Roux-thickened — unlike Italian tomato sauce, this is a structured mother sauce. Salt pork or bacon provides smoky depth beneath the tomato. Simmer 1-2 hours to mellow raw tomato acidity. Strain through chinois for smooth finish. Finish with butter and sugar if needed for balance.
For the deepest tomato flavour, use a combination of fresh tomatoes (for brightness) and double-concentrated tomato paste (for intensity). Roast the fresh tomatoes at 180°C for 20 minutes before adding — this caramelises their sugars and removes excess moisture.
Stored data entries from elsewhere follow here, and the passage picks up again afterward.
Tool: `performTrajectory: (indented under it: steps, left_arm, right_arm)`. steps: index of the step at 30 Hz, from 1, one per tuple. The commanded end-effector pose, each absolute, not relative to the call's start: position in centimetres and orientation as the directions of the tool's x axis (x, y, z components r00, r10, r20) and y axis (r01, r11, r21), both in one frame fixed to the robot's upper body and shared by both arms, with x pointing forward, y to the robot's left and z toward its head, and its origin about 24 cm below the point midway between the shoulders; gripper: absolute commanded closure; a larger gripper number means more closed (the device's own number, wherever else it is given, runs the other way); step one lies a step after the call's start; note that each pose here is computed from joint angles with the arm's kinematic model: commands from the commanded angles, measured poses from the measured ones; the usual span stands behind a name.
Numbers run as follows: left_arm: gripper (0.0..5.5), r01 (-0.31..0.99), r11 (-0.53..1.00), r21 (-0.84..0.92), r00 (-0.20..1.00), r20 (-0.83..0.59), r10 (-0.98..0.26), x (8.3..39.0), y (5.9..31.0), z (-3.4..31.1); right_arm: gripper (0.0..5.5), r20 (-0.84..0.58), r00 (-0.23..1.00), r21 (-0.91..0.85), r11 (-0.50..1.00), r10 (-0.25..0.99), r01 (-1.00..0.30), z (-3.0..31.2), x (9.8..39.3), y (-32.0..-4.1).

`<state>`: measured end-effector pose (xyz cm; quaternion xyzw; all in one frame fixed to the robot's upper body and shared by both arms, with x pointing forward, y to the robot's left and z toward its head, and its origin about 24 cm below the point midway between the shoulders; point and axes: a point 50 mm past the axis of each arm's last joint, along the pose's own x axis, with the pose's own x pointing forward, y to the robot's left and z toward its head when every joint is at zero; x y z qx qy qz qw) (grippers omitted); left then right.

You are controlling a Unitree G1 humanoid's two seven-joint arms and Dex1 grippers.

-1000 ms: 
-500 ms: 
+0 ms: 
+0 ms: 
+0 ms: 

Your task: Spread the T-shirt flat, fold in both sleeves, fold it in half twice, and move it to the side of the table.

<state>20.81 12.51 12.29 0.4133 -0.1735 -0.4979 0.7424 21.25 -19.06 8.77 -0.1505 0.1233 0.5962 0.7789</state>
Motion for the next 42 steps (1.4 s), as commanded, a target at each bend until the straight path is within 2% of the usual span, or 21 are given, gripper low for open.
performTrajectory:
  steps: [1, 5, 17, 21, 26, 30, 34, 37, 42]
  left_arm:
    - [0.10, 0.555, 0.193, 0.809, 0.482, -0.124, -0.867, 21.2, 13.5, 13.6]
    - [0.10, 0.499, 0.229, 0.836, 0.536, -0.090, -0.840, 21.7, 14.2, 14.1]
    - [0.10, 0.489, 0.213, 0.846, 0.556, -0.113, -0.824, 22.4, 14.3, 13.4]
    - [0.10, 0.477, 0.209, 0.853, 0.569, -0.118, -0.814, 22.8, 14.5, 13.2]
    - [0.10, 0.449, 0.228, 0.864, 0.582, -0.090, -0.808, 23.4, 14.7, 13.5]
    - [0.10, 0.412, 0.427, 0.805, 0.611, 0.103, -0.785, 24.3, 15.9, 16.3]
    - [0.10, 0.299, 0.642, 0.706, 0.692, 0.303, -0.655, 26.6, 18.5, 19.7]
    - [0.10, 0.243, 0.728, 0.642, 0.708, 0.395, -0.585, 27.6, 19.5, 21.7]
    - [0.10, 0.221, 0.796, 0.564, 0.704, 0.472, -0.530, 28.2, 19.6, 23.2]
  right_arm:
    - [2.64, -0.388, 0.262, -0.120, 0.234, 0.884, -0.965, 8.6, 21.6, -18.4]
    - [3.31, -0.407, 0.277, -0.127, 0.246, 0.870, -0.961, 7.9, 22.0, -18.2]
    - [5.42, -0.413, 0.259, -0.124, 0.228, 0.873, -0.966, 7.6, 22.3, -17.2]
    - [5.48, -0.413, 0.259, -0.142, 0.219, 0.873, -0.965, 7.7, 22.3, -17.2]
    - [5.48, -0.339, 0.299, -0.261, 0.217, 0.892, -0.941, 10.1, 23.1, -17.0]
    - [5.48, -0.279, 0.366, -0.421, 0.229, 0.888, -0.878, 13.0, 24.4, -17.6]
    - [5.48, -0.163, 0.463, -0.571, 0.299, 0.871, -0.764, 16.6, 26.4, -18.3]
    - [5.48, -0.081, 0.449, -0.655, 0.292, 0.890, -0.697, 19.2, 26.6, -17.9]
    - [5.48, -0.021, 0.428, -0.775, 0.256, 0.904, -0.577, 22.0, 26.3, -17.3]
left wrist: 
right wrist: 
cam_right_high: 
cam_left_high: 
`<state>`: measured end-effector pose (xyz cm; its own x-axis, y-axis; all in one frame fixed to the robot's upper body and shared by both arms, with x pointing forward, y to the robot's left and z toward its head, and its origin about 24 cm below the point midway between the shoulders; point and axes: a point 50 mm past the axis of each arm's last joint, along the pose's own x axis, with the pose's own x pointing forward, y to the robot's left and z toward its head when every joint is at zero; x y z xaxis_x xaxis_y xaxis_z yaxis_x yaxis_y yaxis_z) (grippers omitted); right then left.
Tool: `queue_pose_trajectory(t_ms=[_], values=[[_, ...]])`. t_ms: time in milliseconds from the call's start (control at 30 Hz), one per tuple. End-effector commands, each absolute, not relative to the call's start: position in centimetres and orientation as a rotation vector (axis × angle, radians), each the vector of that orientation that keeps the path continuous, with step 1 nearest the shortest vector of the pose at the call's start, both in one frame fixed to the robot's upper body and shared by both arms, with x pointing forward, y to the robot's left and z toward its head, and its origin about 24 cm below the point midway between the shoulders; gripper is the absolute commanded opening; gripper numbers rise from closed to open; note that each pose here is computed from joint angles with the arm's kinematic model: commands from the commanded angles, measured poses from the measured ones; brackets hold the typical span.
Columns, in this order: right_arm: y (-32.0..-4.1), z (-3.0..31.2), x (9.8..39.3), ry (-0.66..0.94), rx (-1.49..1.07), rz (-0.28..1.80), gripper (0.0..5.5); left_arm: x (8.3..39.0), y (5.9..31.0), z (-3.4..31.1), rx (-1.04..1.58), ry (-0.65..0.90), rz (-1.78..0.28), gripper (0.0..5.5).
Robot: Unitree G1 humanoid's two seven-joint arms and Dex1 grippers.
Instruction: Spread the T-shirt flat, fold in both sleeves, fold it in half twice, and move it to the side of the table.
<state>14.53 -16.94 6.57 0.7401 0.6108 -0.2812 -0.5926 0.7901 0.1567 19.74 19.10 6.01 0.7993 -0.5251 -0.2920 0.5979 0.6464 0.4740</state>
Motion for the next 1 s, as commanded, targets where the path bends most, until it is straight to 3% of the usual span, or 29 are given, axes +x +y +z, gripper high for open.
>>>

If the sauce will become sauce provençale, add a head of garlic (halved crosswise) to the simmering sauce and remove before straining — it infuses without being assertive.
Treating it as Italian marinara — Escoffier's sauce tomate is roux-thickened and pork-enriched. Under-simmering — raw tomato acidity makes the sauce harsh and one-dimensional. Omitting the salt pork — the sauce lacks the savoury depth that makes it a mother sauce rather than a purée. Using underripe tomatoes without compensating with sugar — the sauce tastes sour.